George Smith Patton IV, asked what it was like to grow up in the shadow of a World War II icon, replied in a 1977 interview: “I’ve never worried about it. I’ve been too busy.”
Born in Boston on Dec. 24, 1923, he was the fourth in his family to bear the George Smith Patton name. The first was his great-grandfather, a Confederate colonel killed during the Third Battle of Winchester in Virginia. His grandfather, George Smith Patton Jr., was a lawyer and politician in California. His father, third in the lineage but also a “Jr.,” served in two world wars and earned two Distinguished Service Crosses and two Silver Stars.
George Patton IV was in his last year at West Point when his father died in December 1945 of injuries from an automobile accident in Germany. The son changed his name to drop the Roman numeral. After graduation in 1946, Patton was sent to Germany as an infantry officer and participated in the 1948 Berlin Airlift. In 1952 he became an armor officer. A year later, while in Korea with the 140th Tank Battalion, 40th Infantry Division, Patton received a Silver Star and Purple Heart.
Patton served in Vietnam in 1962-63 and returned for a shorter tour in 1967. A third tour began in January 1968. In April, after being promoted to colonel, he was given command of the 11th Armored Cavalry Regiment.
On Aug. 9, during a search operation with a unit from the Army of the Republic of Vietnam, the ARVN troops were struck by enemy forces fighting from tunnels under the village of Chanh Luu, north of Saigon. Patton instructed his senior staff to cover him while he took a smoke grenade (he couldn’t find a fragmentation grenade) and advanced toward the enemy. Exposing himself to heavy fire, he threw the smoke grenade into a tunnel opening. Patton’s actions resulted in 16 enemy killed, the capture of 99 suspected Viet Cong and a second Silver Star.
On Sept. 5, Patton, in his command helicopter, saw 58 North Vietnamese Army soldiers trying to escape the encirclement his troops had made. While his door gunners fired, Patton ordered his pilot to land. As the helicopter landed, it sustained heavy damage traced to fire from a ravine. Patton directed an assault that forced the NVA to withdraw. He also led a squad in an attack on the ravine. Patton personally captured one soldier and killed two as they tried to flee the ravine. He received the Distinguished Service Cross.

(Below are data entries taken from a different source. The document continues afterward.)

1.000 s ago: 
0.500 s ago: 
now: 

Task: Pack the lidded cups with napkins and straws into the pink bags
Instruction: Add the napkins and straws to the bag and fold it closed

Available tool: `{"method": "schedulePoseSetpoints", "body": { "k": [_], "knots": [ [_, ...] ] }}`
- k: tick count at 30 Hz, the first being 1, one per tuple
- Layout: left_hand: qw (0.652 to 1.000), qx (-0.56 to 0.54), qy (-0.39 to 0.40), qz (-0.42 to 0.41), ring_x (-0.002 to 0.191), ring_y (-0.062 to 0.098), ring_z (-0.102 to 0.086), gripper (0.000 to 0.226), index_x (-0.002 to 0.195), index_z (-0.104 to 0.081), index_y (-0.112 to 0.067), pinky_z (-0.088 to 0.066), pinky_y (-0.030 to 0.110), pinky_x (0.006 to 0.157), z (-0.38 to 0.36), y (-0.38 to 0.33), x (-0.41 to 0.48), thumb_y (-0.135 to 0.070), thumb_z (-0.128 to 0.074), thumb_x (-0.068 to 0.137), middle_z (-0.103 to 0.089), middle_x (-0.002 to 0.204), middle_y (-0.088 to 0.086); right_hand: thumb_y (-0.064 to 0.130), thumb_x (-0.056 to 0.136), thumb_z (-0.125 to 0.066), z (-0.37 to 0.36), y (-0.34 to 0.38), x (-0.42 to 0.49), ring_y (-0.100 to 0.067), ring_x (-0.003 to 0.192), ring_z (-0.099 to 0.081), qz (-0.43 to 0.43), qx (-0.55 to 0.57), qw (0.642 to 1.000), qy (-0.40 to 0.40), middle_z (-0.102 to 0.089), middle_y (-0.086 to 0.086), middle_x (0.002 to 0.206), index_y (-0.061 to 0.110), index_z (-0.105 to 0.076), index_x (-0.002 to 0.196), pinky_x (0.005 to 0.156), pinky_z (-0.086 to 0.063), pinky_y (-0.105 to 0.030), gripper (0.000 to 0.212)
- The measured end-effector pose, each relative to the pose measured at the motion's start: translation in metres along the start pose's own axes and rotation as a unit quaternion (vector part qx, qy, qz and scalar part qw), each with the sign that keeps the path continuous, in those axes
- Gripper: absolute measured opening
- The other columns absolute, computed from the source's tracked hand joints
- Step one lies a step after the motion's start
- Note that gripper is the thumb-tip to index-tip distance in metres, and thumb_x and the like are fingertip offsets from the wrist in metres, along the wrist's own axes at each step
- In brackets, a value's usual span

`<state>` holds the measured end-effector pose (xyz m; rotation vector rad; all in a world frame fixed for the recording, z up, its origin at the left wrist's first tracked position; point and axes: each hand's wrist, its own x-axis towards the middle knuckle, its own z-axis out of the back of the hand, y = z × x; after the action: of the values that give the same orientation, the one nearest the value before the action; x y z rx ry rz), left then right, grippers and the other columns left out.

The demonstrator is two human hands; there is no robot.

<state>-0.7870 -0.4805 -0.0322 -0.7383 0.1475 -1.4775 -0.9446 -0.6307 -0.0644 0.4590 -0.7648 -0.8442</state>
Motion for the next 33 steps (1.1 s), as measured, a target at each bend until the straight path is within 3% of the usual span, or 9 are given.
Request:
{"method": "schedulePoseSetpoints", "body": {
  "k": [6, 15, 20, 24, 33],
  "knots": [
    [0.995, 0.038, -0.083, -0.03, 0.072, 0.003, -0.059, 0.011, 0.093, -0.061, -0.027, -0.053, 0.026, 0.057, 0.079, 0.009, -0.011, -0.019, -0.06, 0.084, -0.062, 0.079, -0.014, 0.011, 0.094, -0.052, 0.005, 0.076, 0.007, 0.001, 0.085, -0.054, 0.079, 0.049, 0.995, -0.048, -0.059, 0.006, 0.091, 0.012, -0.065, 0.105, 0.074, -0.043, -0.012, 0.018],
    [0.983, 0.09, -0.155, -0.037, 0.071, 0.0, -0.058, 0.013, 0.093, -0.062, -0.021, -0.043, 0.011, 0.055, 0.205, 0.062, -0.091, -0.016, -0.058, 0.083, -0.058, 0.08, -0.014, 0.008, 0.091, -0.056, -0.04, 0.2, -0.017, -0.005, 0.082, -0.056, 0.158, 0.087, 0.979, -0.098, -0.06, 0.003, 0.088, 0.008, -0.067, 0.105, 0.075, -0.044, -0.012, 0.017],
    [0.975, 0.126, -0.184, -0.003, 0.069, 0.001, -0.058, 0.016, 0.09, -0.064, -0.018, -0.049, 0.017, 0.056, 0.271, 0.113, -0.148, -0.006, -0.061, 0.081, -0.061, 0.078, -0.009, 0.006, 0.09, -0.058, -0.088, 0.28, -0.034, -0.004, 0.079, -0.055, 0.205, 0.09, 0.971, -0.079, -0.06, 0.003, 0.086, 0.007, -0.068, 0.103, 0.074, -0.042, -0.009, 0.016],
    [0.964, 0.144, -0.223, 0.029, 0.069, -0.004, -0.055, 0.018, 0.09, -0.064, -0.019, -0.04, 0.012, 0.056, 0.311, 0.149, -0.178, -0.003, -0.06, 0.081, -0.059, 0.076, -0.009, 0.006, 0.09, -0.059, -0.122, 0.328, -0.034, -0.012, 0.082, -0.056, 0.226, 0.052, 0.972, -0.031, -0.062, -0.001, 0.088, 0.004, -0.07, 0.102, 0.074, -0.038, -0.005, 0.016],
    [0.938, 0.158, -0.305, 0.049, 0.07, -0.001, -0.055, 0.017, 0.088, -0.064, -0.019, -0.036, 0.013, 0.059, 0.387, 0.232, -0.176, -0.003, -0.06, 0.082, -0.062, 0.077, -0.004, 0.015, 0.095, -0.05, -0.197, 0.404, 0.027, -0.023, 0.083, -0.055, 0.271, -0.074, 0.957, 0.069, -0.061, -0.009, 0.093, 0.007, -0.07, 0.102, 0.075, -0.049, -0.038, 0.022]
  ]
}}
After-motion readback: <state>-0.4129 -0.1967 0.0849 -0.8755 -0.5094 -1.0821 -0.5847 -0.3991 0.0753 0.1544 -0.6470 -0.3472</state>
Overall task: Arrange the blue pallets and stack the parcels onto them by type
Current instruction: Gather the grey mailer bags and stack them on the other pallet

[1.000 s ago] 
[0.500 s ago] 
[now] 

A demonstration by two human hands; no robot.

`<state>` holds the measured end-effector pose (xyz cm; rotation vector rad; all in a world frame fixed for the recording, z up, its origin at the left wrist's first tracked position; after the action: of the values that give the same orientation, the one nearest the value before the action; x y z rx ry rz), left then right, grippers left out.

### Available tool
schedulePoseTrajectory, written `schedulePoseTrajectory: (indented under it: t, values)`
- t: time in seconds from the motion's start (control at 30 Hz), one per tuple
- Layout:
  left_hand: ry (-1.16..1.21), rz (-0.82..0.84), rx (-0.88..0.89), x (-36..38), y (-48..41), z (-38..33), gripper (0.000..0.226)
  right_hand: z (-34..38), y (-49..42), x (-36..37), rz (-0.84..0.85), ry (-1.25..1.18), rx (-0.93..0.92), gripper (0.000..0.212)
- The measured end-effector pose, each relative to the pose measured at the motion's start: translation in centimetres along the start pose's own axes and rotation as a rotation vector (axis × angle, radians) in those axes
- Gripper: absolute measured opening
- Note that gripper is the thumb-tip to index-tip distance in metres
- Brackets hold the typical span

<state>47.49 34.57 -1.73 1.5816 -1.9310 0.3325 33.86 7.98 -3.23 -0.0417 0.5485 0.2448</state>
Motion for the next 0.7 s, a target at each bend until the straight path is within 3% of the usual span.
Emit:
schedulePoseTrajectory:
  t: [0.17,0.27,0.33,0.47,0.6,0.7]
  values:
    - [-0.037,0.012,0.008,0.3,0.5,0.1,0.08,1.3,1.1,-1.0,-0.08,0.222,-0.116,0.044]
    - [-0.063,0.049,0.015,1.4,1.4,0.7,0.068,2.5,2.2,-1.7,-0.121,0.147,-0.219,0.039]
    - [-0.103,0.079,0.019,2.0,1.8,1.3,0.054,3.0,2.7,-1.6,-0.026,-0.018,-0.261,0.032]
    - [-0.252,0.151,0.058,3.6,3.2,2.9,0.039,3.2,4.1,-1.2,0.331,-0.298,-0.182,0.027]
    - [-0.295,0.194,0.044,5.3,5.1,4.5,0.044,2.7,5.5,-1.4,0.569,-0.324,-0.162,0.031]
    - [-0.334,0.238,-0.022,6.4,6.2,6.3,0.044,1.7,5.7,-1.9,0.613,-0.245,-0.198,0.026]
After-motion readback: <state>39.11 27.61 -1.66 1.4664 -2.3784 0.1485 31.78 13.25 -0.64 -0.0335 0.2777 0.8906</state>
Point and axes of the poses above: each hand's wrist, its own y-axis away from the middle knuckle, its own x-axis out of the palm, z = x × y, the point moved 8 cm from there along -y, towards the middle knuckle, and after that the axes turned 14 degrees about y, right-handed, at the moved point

On Sept. 24 Patton and the 11th Armored Cavalry were on an operation near Chanh Luu with ARVN rangers.
When enemy fire from a house slowed the rangers’ momentum, Patton ordered his helicopter to land.
He disembarked and, as the firing continued, moved the rangers into a supporting position near the NVA, while blasting the enemy with a grenade launcher.
Patton then led his men on a charge that demolished the house and exposed a heavily fortified bunker. As his men covered him, Patton crawled across the open terrain and threw a grenade into the entrance. It didn’t do the job. Patton came back with two other men and TNT, which pulverized the bunker. He received another Distinguished Service Cross.
The son matched in two wars the two Distinguished Service Crosses and two Silver Stars awarded to his father in two wars. Before he left Vietnam, Patton’s decorations included a Distinguished Flying Cross and 27 Air Medals.
Patton received his first star in 1970 and his second in 1975. As a major general, he commanded the 2nd Armored Division (1975-77), the same division his father had led. They are the only father and son to command the same Army division.
While in Germany, Patton became friends with Stuttgart’s mayor, Manfred Rommel, also born on Christmas Eve, five years after Patton. Rommel was the son of Field Marshal Erwin Rommel, whose German tanks had gone head-to-head with Patton’s father in North Africa. After Patton retired in 1980, the two remained friends. Patton died from Parkinson’s disease on June 27, 2004. He is buried at Arlington National Cemetery.